The premise of Gemini Man is hopeful. An American sniper executes his 72nd victim. His suspicionometer is turned up to eleven so he soon discovers that at 51, the natural retirement age for an assassin, he’s become the next target of shady US government agencies. But he needs his accomplices to help him realise that he is being pursued by someone with very familiar skills.
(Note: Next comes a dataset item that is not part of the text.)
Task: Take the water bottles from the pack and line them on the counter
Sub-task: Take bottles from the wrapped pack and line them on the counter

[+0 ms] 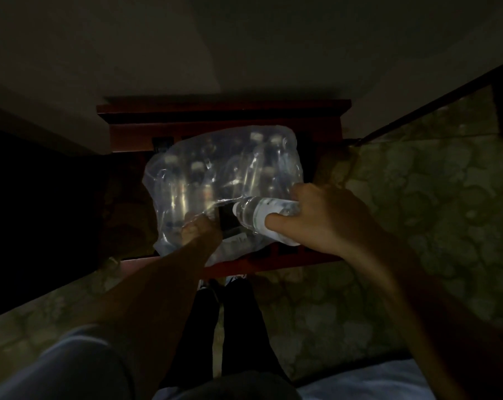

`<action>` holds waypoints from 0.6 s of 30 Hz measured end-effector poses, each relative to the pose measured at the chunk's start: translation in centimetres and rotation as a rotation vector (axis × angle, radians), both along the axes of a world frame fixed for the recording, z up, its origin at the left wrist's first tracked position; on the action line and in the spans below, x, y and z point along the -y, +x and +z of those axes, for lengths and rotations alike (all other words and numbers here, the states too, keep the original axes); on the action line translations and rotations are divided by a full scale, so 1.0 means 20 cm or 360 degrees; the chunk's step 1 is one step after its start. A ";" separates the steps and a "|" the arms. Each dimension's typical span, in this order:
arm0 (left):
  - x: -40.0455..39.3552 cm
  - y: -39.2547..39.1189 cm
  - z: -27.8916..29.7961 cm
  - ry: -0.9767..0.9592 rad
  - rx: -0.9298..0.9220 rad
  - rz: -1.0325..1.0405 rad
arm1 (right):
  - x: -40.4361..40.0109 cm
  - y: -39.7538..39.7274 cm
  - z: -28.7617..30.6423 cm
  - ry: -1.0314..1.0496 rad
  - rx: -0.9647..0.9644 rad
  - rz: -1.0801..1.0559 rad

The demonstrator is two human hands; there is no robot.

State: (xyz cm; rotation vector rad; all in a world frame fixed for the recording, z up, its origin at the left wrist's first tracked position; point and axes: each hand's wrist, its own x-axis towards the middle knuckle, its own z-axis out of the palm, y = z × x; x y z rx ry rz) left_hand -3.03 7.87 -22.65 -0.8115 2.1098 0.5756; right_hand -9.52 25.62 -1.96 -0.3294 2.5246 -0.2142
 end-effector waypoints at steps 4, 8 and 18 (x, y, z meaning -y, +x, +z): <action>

Will Smith is on steady ground playing Henry Brogan as an action hero, as capable of jumping on a scrambler bike and racing through narrow streets as he is picking up and accurately firing any gun to hand. Mary Elizabeth Winstead plays Danny, an surveillance agent who joins him on the run and proves handy in a gun fight, but is suffocated in protection and only occasionally allowed to exercise her brain. Meanwhile Clive Owen is the evil Clay Verris, whose rogue private army will have to be conveniently shut down by the end of the film.
The dialogue is both clichéd and clunky: “If you get on this boat you’re leaving behind everything and everyone you’ve ever known”. The camerawork is full of long-running shots and facial close-ups ideal for the 3D version of Gemini Man, shot by director Ang Lee in supersmooth 120fps (though you’ll not find many cinemas capable of showing that cut) but giving the film a strange feel in 2D.
The special effects are good, but the ending is much too neat. For a film that’s been in development for 20 years waiting for the de-aging technology to catch up, I can’t help wish that they’d waited another five years to figure out a better plot. The first half of the film could be saved, but the final hour needs a major organ transplant to replace parts of the story and locations (eg, Hungarian catacombs) that just don’t work. And the hand-wavy explanations of human cloning are farcical.
Gemini Man opened in UK and Irish cinemas on Thursday 10 October. Will Smith’s name on the poster will be the only thing keeping this film at cinemas next weekend.